- [What to work on]: Starting at the first line of the listing below, repeat each line exactly until you have repeated the one containing "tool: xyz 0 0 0"; skip the pictures.

- [Material provided]:

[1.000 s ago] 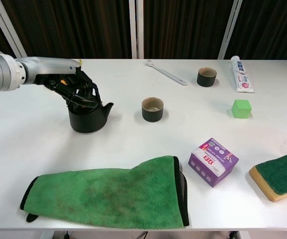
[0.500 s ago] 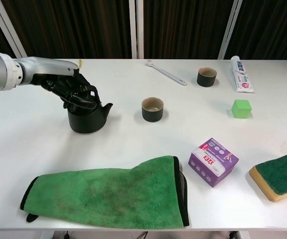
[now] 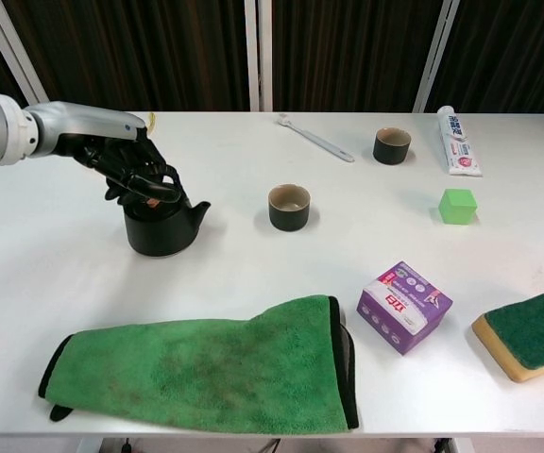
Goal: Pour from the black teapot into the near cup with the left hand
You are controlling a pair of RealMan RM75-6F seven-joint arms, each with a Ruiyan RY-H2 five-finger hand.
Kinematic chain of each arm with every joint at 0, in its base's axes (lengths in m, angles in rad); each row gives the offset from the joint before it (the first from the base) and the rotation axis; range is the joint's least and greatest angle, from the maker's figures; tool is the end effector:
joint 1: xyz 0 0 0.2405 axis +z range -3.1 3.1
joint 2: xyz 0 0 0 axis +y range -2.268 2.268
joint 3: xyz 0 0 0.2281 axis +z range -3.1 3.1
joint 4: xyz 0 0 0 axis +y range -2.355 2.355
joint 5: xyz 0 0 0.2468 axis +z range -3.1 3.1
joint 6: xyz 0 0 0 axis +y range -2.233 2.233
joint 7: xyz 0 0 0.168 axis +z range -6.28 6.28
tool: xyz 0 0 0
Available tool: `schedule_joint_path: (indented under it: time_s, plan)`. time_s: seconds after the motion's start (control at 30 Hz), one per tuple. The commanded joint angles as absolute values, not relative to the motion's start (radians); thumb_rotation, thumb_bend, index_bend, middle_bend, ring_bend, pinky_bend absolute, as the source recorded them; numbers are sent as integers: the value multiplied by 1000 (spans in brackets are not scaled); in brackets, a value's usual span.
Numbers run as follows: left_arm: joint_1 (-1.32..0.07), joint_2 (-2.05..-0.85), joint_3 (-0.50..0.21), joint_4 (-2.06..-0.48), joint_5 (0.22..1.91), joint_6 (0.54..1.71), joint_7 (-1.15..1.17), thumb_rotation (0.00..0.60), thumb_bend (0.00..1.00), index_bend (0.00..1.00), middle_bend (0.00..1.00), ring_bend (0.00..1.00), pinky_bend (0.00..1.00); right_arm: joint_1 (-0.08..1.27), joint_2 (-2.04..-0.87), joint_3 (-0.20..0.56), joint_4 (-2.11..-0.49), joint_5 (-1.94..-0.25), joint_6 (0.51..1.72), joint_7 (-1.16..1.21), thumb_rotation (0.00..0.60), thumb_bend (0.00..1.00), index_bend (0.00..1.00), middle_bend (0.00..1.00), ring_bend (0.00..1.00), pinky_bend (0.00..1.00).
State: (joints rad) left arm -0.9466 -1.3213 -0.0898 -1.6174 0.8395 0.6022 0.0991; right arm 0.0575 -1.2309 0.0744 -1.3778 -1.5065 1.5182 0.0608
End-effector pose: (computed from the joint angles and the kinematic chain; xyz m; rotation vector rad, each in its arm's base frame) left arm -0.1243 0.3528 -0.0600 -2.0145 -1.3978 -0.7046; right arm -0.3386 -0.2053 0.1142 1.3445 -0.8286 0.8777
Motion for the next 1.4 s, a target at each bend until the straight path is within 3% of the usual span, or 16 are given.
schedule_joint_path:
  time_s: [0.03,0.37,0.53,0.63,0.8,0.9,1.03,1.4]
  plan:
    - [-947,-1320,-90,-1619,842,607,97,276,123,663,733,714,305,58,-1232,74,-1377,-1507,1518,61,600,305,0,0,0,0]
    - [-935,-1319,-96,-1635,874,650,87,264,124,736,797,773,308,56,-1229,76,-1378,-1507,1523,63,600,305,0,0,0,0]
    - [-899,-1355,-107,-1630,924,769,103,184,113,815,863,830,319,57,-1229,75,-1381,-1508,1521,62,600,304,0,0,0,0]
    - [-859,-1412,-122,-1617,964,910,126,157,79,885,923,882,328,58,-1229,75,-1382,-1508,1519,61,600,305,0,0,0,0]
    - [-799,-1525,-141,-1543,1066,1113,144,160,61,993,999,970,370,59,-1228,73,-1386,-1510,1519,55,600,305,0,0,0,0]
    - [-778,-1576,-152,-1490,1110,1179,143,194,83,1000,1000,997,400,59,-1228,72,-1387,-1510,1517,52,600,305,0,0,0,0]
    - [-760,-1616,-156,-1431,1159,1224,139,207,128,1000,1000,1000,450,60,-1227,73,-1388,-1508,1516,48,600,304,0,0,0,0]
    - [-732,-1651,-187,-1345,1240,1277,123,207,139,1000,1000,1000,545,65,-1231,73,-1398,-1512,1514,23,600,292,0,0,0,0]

- [Answer to this exercise]:
[1.000 s ago] 
[0.500 s ago] 
[now] 
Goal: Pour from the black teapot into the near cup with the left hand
You are controlling a pair of RealMan RM75-6F seven-joint arms, each with a Ruiyan RY-H2 five-finger hand.
Kinematic chain of each arm with every joint at 0, in its base's axes (lengths in m, angles in rad); each row gives the offset from the joint before it (the first from the base) and the rotation axis; range is the joint's least and greatest angle, from the maker's figures; tool is the end effector:
joint 1: xyz 0 0 0.2405 axis +z range -3.1 3.1
joint 2: xyz 0 0 0 axis +y range -2.268 2.268
joint 3: xyz 0 0 0.2281 axis +z range -3.1 3.1
joint 4: xyz 0 0 0 axis +y range -2.355 2.355
joint 5: xyz 0 0 0.2468 axis +z range -3.1 3.1
joint 6: xyz 0 0 0 axis +y range -2.233 2.233
joint 7: xyz 0 0 0.168 axis +z range -6.28 6.28
tool: xyz 0 0 0

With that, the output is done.